In an effort to cement this impression in jurors’ minds, Lynch’s team will take the unusual step of putting him on the stand. “We believe the better you know him, the better off we are,” said Weingarten. While prosecutors refer to “Dr Lynch”, on account of Lynch’s PhD, the businessman’s lawyer pointedly avoids the honorific. “To me, he’s Mike,” Weingarten said.

The prosecution is trying to persuade the jury that Lynch is guilty beyond reasonable doubt. His lawyers, attempting to dismantle the charges, are leaning into the nuance of this case. The government’s argument was “black and white”, Weingarten told the court. “And you know what? You’re going to see in this trial that ain’t the way the world works. The world works in grey. The world is complicated.”

The defence claims the evidence is insufficient. Prosecutors might claim there was fire, Weingarten said, but “you will only see smoke”.

Lynch’s team dispute the suggestion he was a micromanager, pulling strings attached to every corner of Autonomy. Rather, they argue, his approach was to recruit talented managers, and delegate the minutiae. Weingarten claimed Lynch had “very little involvement” in day-to-day accounting.

Lawyers for Lynch also pushed back hard against the idea that HP was a victim.

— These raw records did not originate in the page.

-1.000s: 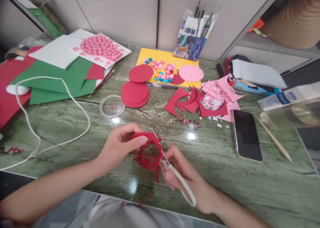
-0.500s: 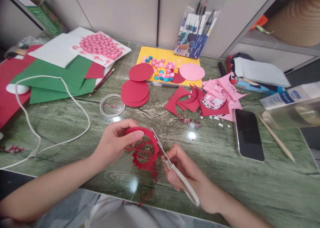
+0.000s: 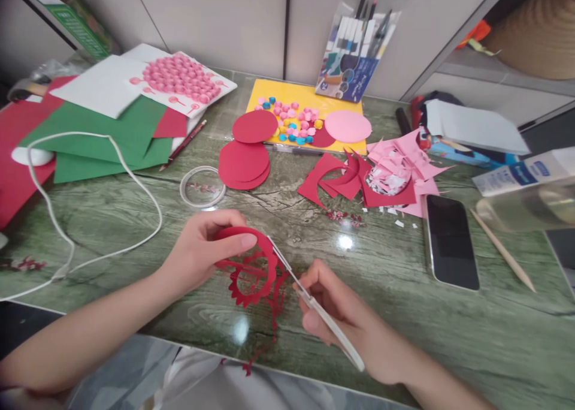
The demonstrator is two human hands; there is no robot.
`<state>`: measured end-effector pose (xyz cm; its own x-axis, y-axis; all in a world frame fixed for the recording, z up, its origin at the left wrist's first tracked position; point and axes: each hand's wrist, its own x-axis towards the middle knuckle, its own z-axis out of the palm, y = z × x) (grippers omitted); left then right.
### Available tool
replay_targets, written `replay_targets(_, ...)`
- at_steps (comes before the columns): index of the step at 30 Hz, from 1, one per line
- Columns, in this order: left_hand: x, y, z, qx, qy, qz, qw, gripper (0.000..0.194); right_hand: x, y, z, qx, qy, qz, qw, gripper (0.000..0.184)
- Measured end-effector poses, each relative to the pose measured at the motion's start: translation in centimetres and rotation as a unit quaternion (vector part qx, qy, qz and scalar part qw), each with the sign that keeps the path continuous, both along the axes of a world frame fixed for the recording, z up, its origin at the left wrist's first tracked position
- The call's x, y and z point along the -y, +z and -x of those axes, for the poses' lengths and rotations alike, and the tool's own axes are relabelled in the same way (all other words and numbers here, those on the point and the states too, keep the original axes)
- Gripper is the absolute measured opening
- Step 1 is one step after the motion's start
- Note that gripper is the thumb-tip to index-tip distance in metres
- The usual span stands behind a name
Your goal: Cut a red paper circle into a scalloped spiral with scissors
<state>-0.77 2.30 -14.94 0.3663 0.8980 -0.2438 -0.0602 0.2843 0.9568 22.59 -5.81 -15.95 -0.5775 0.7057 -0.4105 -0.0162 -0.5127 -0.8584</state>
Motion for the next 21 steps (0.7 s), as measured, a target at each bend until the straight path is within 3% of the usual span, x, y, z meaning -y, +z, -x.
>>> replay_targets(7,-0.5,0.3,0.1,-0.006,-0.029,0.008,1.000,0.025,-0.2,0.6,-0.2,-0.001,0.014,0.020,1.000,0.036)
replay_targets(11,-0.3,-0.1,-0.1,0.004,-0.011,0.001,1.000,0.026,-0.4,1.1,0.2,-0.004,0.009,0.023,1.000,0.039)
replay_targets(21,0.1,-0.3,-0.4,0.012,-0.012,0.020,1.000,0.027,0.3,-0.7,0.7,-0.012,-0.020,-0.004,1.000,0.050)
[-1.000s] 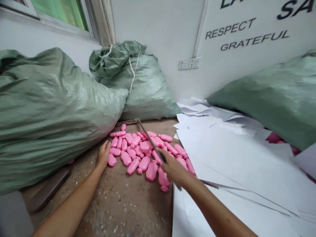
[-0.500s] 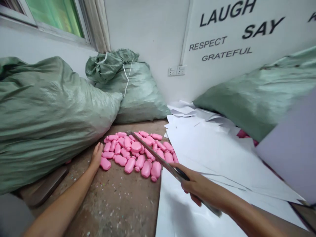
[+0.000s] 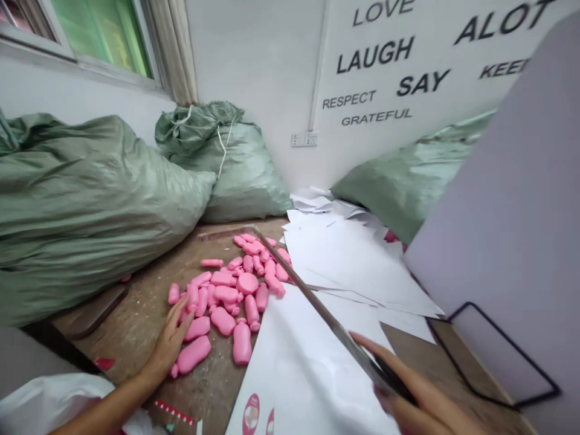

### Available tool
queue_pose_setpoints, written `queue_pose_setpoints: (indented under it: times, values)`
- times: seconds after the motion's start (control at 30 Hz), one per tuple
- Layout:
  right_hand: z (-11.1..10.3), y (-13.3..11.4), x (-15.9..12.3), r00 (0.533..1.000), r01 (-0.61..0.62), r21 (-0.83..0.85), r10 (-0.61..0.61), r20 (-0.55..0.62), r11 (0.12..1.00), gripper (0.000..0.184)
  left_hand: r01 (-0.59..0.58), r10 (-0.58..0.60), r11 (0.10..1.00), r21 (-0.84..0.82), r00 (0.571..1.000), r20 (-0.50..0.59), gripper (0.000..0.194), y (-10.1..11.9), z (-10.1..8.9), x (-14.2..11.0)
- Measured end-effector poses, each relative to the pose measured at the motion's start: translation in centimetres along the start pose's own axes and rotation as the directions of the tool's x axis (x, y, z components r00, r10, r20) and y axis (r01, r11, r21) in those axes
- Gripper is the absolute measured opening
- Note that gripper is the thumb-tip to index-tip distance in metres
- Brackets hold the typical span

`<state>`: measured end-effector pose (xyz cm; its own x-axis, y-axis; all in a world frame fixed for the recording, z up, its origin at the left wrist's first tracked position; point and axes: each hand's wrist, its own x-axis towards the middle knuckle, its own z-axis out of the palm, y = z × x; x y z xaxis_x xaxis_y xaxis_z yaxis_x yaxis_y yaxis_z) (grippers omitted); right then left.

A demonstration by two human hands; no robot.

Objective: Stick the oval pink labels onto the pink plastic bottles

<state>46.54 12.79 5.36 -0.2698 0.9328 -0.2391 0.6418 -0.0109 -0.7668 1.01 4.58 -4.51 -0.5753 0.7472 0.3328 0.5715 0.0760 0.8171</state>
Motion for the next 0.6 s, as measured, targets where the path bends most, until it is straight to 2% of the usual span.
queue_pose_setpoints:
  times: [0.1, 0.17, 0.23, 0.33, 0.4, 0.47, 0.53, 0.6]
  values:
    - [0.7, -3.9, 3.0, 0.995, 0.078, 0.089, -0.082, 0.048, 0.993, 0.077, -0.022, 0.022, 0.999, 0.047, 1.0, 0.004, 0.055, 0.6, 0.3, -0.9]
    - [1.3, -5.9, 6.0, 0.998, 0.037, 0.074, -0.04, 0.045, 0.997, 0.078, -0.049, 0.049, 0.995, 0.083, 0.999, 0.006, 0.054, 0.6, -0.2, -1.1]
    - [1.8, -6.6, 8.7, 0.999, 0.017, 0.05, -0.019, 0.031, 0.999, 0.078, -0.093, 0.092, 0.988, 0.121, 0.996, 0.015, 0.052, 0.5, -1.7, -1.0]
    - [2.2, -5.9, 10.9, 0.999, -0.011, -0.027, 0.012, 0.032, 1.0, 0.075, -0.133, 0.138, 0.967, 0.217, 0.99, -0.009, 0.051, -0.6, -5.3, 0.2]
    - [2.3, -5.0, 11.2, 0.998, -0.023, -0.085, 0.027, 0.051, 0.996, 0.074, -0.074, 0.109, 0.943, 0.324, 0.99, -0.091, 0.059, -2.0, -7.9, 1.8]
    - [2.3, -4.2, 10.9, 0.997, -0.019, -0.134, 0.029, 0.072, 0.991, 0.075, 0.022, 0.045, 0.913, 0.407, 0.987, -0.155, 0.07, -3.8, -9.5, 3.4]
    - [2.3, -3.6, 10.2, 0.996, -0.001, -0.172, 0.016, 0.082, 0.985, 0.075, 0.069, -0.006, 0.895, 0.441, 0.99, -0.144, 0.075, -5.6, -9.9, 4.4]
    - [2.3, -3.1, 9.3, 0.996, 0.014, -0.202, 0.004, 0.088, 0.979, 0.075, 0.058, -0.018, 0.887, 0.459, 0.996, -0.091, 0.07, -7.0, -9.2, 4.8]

In “dire straits”, this company saw Autonomy as a “Hail Mary”, according to them – and, having persuaded a reluctant Lynch to sell his firm for a hefty price, raced to seal a deal it feared could be usurped by a rival bidder.

While the spotlight is on Lynch, he is not the only defendant on trial. Steve Chamberlain, a former finance executive at Autonomy, has pleaded not guilty to 15 counts of wire fraud and conspiracy. He stands accused of misleading the firm’s auditors.

It would be “unfair”, according to Lynch’s lawyers, to hold one man – in this case, their client – responsible for all wrongdoing inside a large multinational.

Sushovan Hussain has been mentioned regularly. As chief financial officer, he was Chamberlain’s boss and a close ally of Lynch. Hussain was convicted in 2018 on 16 counts of wire and securities fraud, and jailed for five years starting in 2019.

The government will call dozens of people who worked with, and within, Autonomy as it builds its case. Among them is Léo Apotheker, the HP boss who agreed to buy Autonomy. Meg Whitman replaced Apotheker weeks after the announcement, later sacked Lynch, and was in charge when HP wrote down the deal’s value by $8.8bn. Whitman, now US ambassador to Kenya, is not expected to appear.

Witnesses from Deloitte, Autonomy’s auditor, will give evidence. Lynch’s team has pledged to challenge “every occasion” the accounting firm claims it was misled.